Trois roquettes se sont abattues sur l'ambassade américaine à Bagdad

De grandes manifestations ont eu lieu à travers l'Irak ce week-end, comme ici, à Bagdad. ©REUTERS

Trois roquettes ont frappé l'ambassade américaine dimanche à Bagdad. Pendant ce temps-là, des milliers d'Irakiens manifestaient à travers le pays, allant jusqu'à défier les forces de sécurité qui ont tiré à balles réelles, faisant deux morts.

Ce dimanche, trois roquettes ont frappé l'ambassade américaine à Bagdad. C'est la première fois que des frappes touchent directement l'installation diplomatique. Une roquette s'est écrasée sur une cafétéria de l'ambassade à l'heure du dîner tandis que deux autres se sont abattues à proximité, a déclaré à l'AFP une source au sein des services de sécurité. 

Un manifestant anti-gouvernemental fait un geste de victoire alors qu'il marche dans la fumée des pneus en feu à un barrage routier. ©AFP

Toujours dimanche, des milliers de manifestants antigouvernementaux défiaient les forces de sécurité à travers l'Irak. Des milliers d'étudiants faisant le V de la victoire et brandissant le drapeau irakien envahissaient dimanche des rues et des places de Bagdad et de plusieurs villes du sud du pays. Les forces de sécurité ont tiré sur la foule à balles réelles, faisant deux morts. 

Quelques heures après les tirs, les États-Unis ont "appelé le gouvernement de l'Irak à remplir ses obligations, afin de protéger (leurs) installations diplomatiques".

Ces tirs de roquettes s'ajoutent à la série d'attaques ayant visé, ces dernières semaines, l'ambassade américaine, située dans la Zone verte ultrasécurisée de Bagdad, et des bases irakiennes abritant des soldats américains. Aucune attaque n'a été revendiquée, mais Washington a plusieurs fois accusé des milices pro-Iran.

C'est une agression qui pourrait transformer l'Irak en zone de guerre
Adel Abdel Mahdi
Premier ministre irakien

Une succession d'attaques et de représailles

Le porte-parole du Département d'État américain a précisé dans un communiqué que, depuis septembre, "il y a eu plus de quatorze attaques menées par l'Iran et les milices soutenues par l'Iran contre du personnel américain en Irak". Le Premier ministre irakien Adel Abdel Mahdi a dénoncé une "agression" qui pourrait "transformer l'Irak en zone de guerre". 

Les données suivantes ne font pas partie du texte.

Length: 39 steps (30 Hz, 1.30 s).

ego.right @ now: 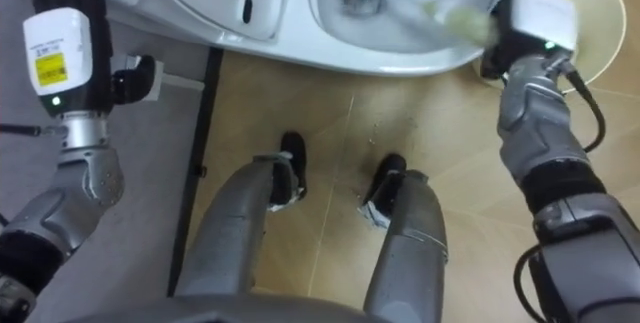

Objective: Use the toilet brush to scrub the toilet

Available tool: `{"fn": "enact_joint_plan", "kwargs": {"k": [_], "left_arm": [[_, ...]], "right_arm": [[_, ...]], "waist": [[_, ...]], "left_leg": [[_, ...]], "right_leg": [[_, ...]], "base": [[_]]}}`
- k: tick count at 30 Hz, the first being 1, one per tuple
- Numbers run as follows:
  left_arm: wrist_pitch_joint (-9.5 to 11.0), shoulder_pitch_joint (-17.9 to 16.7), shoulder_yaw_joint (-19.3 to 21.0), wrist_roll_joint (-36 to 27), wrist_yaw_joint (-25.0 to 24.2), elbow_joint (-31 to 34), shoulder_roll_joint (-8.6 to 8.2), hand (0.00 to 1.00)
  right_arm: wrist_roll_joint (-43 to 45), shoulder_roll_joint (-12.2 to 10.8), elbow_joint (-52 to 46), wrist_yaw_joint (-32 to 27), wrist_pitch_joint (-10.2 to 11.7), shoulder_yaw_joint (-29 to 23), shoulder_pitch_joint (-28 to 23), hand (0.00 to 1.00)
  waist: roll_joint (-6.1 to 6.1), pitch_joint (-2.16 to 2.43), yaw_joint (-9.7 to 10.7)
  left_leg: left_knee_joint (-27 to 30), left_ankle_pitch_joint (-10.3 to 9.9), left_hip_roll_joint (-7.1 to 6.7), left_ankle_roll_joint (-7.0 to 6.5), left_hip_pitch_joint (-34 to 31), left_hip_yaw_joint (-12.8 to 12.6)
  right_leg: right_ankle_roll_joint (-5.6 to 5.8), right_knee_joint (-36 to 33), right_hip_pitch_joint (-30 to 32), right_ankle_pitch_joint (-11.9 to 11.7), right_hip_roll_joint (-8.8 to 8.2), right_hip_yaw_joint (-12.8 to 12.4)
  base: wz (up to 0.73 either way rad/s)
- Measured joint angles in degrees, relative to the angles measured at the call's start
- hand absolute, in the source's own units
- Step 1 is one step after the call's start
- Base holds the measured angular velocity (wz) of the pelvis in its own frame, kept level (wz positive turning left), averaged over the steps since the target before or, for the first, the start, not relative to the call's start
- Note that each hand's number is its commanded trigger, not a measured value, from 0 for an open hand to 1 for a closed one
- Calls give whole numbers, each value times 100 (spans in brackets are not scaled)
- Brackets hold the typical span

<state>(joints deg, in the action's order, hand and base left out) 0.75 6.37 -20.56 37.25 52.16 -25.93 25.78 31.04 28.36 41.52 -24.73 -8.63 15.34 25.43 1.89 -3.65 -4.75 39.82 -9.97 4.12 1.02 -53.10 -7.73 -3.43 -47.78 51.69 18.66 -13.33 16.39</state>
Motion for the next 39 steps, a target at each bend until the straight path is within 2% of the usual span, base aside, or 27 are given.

En représailles, Washington a mené, le 29 décembre, des raids aériens contre plusieurs bases des brigades du Hezbollah irakien, un groupe armé chiite membre du Hachd al-Chaabi, coalition de paramilitaires dominée par des factions pro-Iran et intégrée aux forces régulières. Au moins 25 combattants des brigades du Hezbollah irakien ont été tués dans les frappes et, le 31 décembre, des milliers de leurs partisans ont attaqué l'ambassade américaine.

Et le 3 janvier, une frappe de drone américaine tuait le général iranien Qassem Soleimani et son lieutenant irakien Abou Mehdi al-Mouhandis à Bagdad, ce qui n'a fait que raviver le sentiment antiaméricain en Irak.

Environ 5.200 soldats américains sont stationnés en Irak pour mener la coalition antijihadiste.